Background will is low, they thought. I’ll risk more power. They stopped, letting their feet sink deep into the reddened mud, and called for help.

“Mother of Rivers,” they whispered, clutching their hands into three pairs. “I offer you what flows in my veins, that you may reveal the world to me.”

The cost came: blood flowed out of Troweia’s upper two eyes, falling up into the sky like purple rain. It wasn’t much; revealing an area empty of the will to hide would not challenge the more powerful Deities. Had the people around been alive, the required sacrifice would’ve rendered Troweia a husk.

The reward came: Troweia heard and saw and felt and sensed and a circle around them for miles showed itself to them clear as a dream before it was forgotten. Emptied settlements, broken weapons, blood that would fill more bodies than should’ve been here before it was spilled. And far away, on the edge of perception, an individual half dead and wholly drained lay next to a broken tree.

Troweia dashed again, jumping over hill and stone and house for a straight path to the survivor, gliding as far as their wings would let them. They saw broken trees and they saw cracked stones and then they saw with their eyes the arthropod survivor that the Mother of Rivers had shown them. Their face was that of an ant and their body was that of a spider and a wasp, changed to fit the humanoid model that many bodies styled themselves after. Where they should have had eight limbs, five had been torn or shattered. Troweia landed next to them and spread their feathers over them and willed them to heal, and their blood stopped flowing. Troweia did not think they would ever heal fully.

“You know me; I am Troweia.”

“Hero!” said the arthropod, happy and sad as one who sees prosperity and death. “Go! Flee! Save others, where your power is great enough to matter! The foe here is beyond any force you can muster.” They started crying, producing a strange approximation of tears that Troweia had not before seen from insect eyes.

I am sorry, but I cannot obey you. I must confront what did this, Troweia thought. “I will do as you say and leave. Tell me first, what happened here?” they said.

“I will show you,” said the ant’s mouth. “I know a spell of sharing unaltered memories, lean your head towards me.”

Troweia did so, and felt a cold hand on their scalp. Then the world they saw and felt fell away and instead they looked from ant eyes and felt from spider limbs. They walked in the woods and guarded a family of mechanicals that was traveling to a village that was just around the corner. The travelers turned with the road and saw the village; it burned with a bright green flame.

“Erût!” screamed the bodyguard even as Troweia realized themselves that the Feaster was upon them. Their borrowed eyes spun to the mechanicals and the bodyguard prayed to the dead builder of roads to let them escape, but their sacrifice was not fast enough.
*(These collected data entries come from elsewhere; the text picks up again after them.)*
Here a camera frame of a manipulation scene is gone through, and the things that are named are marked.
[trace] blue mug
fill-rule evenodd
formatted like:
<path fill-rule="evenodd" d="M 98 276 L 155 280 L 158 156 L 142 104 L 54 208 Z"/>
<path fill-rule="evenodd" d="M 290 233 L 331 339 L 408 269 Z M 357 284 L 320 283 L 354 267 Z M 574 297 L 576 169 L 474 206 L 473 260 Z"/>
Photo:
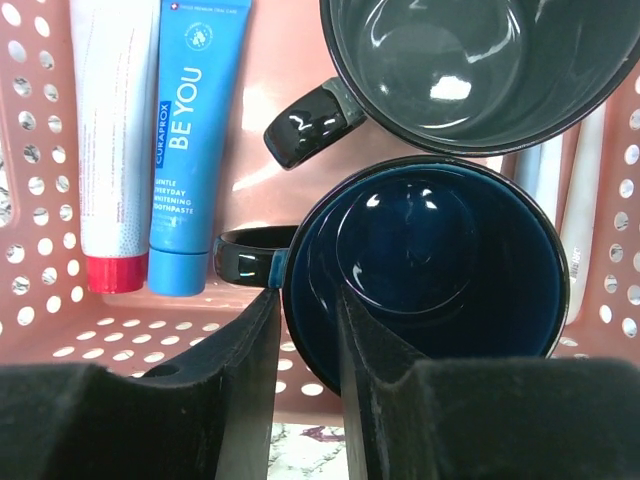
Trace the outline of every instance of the blue mug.
<path fill-rule="evenodd" d="M 503 176 L 449 157 L 362 170 L 300 226 L 223 233 L 214 263 L 229 283 L 282 288 L 300 355 L 336 393 L 341 285 L 434 359 L 548 356 L 569 300 L 566 258 L 542 210 Z"/>

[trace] basket
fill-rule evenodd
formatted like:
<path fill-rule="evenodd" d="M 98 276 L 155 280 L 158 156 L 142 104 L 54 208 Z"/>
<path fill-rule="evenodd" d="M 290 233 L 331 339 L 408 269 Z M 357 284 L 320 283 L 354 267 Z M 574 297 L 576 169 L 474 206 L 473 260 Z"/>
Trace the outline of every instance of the basket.
<path fill-rule="evenodd" d="M 140 376 L 232 321 L 258 291 L 224 284 L 213 272 L 204 293 L 192 298 L 158 297 L 148 290 L 100 296 L 86 290 L 68 0 L 0 4 L 0 125 L 11 198 L 11 218 L 0 226 L 0 363 L 90 361 Z M 636 67 L 609 102 L 587 295 L 557 355 L 640 360 L 633 338 L 640 321 L 640 247 L 634 247 L 640 245 L 640 209 L 631 208 L 640 193 L 619 194 L 623 180 L 640 182 L 640 166 L 629 164 L 629 153 L 625 161 L 625 152 L 640 143 L 639 74 Z M 254 2 L 214 233 L 297 223 L 348 175 L 416 153 L 368 122 L 314 162 L 282 171 L 262 133 L 292 100 L 334 75 L 315 4 Z M 575 131 L 567 138 L 575 140 Z M 564 171 L 570 172 L 571 148 L 564 157 Z M 501 159 L 483 162 L 499 168 Z M 561 197 L 567 180 L 565 175 Z M 618 212 L 628 217 L 624 226 Z M 286 328 L 280 350 L 275 420 L 341 424 L 340 399 L 306 368 Z"/>

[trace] mug rim
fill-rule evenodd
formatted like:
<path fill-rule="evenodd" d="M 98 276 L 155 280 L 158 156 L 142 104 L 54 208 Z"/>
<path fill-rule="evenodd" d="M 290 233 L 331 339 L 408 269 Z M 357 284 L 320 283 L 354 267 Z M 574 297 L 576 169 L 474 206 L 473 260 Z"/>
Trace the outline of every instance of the mug rim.
<path fill-rule="evenodd" d="M 555 123 L 553 126 L 548 127 L 537 134 L 524 137 L 520 141 L 502 143 L 493 147 L 465 147 L 460 145 L 451 145 L 437 140 L 427 139 L 413 133 L 409 129 L 392 121 L 378 107 L 369 101 L 362 89 L 357 85 L 354 78 L 349 74 L 347 64 L 340 53 L 338 39 L 331 22 L 332 15 L 330 5 L 332 1 L 334 0 L 320 0 L 320 20 L 322 23 L 325 43 L 327 44 L 331 61 L 333 62 L 340 79 L 348 87 L 350 93 L 362 107 L 367 117 L 410 145 L 422 150 L 431 150 L 444 155 L 465 157 L 491 157 L 496 155 L 506 155 L 538 145 L 539 143 L 560 135 L 583 120 L 587 115 L 604 103 L 604 101 L 620 86 L 624 79 L 629 76 L 636 63 L 640 60 L 640 37 L 638 37 L 633 48 L 627 55 L 626 61 L 618 67 L 609 81 L 605 83 L 605 85 L 595 95 L 578 108 L 573 115 L 568 116 L 564 120 Z"/>
<path fill-rule="evenodd" d="M 355 184 L 383 172 L 392 171 L 402 167 L 436 164 L 449 164 L 453 166 L 468 168 L 482 175 L 483 177 L 489 177 L 489 179 L 492 179 L 499 184 L 505 185 L 509 189 L 509 192 L 515 195 L 523 203 L 523 205 L 527 207 L 536 221 L 539 222 L 551 245 L 554 247 L 554 257 L 558 266 L 558 273 L 562 277 L 560 279 L 561 292 L 557 316 L 554 319 L 553 330 L 549 335 L 549 340 L 547 341 L 543 349 L 543 354 L 540 356 L 549 358 L 555 350 L 556 345 L 560 341 L 560 336 L 565 327 L 565 322 L 569 313 L 569 264 L 564 254 L 564 248 L 562 246 L 562 242 L 560 241 L 560 237 L 542 208 L 524 189 L 522 189 L 522 187 L 517 185 L 513 180 L 491 170 L 488 167 L 485 167 L 484 165 L 445 155 L 423 154 L 398 157 L 391 160 L 386 160 L 384 162 L 376 163 L 367 168 L 364 168 L 363 170 L 359 170 L 358 172 L 345 178 L 336 187 L 329 191 L 329 193 L 327 193 L 318 203 L 314 205 L 307 216 L 300 222 L 300 226 L 296 230 L 293 236 L 293 240 L 291 241 L 289 251 L 287 252 L 287 259 L 284 265 L 282 277 L 282 308 L 284 310 L 284 317 L 287 323 L 287 328 L 289 329 L 289 335 L 291 336 L 291 340 L 296 345 L 296 349 L 298 350 L 300 357 L 307 364 L 313 374 L 316 375 L 318 379 L 322 381 L 322 383 L 329 387 L 330 390 L 338 395 L 340 395 L 340 387 L 338 385 L 335 385 L 333 381 L 327 378 L 327 376 L 322 371 L 320 371 L 319 368 L 316 367 L 315 361 L 307 351 L 306 342 L 302 340 L 302 336 L 298 332 L 297 323 L 294 321 L 293 301 L 291 294 L 291 278 L 293 276 L 293 269 L 296 263 L 295 259 L 298 257 L 300 247 L 303 243 L 302 240 L 306 236 L 310 227 L 316 222 L 321 214 L 326 211 L 327 207 L 336 198 L 338 198 L 349 188 L 353 187 Z"/>

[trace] blue cap
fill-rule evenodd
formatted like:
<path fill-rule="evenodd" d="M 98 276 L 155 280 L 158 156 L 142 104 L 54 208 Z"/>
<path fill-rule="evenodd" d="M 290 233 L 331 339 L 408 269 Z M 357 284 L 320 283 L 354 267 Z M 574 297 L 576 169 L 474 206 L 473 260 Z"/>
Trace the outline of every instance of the blue cap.
<path fill-rule="evenodd" d="M 191 297 L 204 290 L 209 254 L 183 255 L 149 250 L 149 290 L 167 297 Z"/>

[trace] toothpaste cap
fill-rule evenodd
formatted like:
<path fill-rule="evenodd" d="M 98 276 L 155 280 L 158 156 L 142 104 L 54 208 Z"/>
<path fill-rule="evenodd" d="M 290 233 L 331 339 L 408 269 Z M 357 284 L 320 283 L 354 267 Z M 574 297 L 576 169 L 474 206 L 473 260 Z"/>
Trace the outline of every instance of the toothpaste cap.
<path fill-rule="evenodd" d="M 149 290 L 168 297 L 191 297 L 204 290 L 209 254 L 149 251 Z"/>
<path fill-rule="evenodd" d="M 128 293 L 140 290 L 147 274 L 148 255 L 125 258 L 87 257 L 89 291 Z"/>
A sword faster than thought shattered the mechanicals like a hammer shatters glass and before the bodyguard stood a too well-known shape. Human spine, gray head with left horn and right antler, glowing lightning connecting the spine to wings of butterfly and hands of no creature with jointless bendable fingers stretching longer than the body by far.

The memory ended, or so Troweia thought until they saw the arthropod. The ant-head was cracked, and the vision had ended with them.

Troweia leapt straight up into the sky to escape whatever had killed the last survivor, but it did not help. Long fingers wrapped around them and bound them in the air, and Horror fluttered up into the air behind them.

“I have been waiting for you,” spoke the creature behind them. “I am sorry we had to meet like this.” Troweia might’ve thought it was Death that spoke, had they not seen the memory and the Feaster in it.

“Greetings, Conqueror,” said Troweia. “Do you intend to kill me?” They desperately hoped the answer to that was yes.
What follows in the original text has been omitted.